If you already allow your Rogues to use Acrobatics to swing ropes or parkour their way up, you're halfway there. You just need to let go of the "well that's because there was alternative ways to pure climbing" mentality and realize that strength is part of all manners of elevation changes.

There is no such thing as "because there's steps and ropes you don't need Strength, you can do it with pure Dexterity." The distinction is silly, but more to the point, it's meaningless - it doesn't serve any useful purpose and indeed, all it accomplishes is cases where a Rogue player is shut down by some rules technicality.

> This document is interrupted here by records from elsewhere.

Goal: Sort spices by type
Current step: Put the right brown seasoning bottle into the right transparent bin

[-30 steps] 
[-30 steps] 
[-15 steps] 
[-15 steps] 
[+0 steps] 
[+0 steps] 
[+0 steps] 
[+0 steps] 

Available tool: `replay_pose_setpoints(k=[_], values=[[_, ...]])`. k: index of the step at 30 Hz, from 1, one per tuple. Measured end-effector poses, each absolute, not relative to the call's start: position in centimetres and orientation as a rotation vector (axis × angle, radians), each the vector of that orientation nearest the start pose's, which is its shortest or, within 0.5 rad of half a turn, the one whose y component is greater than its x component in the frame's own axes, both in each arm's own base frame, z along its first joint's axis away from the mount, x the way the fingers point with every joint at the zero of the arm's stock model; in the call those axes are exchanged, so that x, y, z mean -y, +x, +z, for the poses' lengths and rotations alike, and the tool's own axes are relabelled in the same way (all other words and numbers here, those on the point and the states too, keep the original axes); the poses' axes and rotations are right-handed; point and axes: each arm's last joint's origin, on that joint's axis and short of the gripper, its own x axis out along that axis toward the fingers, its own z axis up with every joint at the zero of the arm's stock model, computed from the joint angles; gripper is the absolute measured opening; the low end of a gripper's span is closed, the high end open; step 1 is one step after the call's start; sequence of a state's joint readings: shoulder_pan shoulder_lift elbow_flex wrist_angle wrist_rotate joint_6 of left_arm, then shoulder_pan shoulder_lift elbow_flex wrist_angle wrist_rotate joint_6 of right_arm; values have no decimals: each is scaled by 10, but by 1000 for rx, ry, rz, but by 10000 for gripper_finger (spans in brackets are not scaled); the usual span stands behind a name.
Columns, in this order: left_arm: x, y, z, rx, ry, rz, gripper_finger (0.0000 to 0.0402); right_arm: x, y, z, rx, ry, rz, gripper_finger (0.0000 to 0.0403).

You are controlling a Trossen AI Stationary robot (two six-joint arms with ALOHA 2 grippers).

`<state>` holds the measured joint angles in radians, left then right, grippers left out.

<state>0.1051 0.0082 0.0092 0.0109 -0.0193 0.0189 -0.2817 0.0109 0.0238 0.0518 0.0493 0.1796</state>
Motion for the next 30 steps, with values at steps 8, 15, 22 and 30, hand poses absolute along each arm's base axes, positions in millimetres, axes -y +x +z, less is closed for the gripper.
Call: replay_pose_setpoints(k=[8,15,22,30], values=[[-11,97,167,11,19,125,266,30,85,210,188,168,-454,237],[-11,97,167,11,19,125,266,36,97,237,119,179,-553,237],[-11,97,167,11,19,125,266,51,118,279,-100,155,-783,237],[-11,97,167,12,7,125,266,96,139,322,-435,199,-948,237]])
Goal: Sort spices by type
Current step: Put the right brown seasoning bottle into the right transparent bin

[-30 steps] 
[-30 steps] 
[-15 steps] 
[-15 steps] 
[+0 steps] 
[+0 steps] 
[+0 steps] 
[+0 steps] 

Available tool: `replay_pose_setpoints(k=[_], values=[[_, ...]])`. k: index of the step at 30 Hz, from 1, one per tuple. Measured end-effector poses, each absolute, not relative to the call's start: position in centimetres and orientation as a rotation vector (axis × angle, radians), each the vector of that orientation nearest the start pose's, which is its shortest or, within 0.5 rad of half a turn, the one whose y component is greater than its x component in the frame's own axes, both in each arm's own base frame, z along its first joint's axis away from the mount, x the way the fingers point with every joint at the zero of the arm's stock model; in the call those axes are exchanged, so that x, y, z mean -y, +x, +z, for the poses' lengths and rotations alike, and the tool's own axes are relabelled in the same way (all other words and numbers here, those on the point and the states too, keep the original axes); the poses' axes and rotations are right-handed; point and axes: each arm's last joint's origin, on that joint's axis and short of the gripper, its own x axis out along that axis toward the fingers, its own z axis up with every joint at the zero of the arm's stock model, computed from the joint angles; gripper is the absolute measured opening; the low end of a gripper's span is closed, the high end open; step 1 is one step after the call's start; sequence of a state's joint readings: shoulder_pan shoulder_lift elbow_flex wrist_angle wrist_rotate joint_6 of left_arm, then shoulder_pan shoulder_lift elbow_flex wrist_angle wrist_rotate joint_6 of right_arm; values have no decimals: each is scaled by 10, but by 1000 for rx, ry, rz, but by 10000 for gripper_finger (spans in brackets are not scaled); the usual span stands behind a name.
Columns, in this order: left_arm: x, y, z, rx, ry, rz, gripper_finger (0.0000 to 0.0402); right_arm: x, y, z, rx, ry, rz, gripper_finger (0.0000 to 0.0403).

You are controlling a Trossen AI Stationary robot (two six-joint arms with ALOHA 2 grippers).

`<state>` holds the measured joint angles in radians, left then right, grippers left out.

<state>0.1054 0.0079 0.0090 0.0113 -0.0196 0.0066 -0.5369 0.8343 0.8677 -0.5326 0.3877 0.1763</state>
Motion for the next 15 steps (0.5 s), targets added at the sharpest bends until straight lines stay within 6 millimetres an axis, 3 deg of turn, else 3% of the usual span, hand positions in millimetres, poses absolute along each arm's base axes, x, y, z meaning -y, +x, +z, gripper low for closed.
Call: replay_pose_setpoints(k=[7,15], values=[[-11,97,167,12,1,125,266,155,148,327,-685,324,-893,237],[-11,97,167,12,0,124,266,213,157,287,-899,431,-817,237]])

Instead just embrace that martials are physically fit people. Some use one game stat and its associated skill; others use the other game stat and its associated skill. The simplest way of making the game work is to just say yes, and let people use either Athletics or Acrobatics interchangeably in the vast majority of cases :)

What you could do to incentivize doubling down on both Athletics and Acrobatics is use the "you have both the tool and the skill so you gain advantage" rule and say that if you're proficient in both, that's advantage.

It would mean that those of you arguing it's possible to think of an athletic hero without him being acrobatic, or an acrobatic hero without her being athletic, gains some satisfaction; all the while we solve one basic dilemma with how the vanilla rules work: there's just not enough incentive to take both Athletics (and Strength) and Acrobatics (and Dexterity). At least if you were assured of advantage (and didn't have to rely on making up fantastic descriptions for your DM to grant you advantage) it would be a small perk; maybe enough to justify taking both in some cases.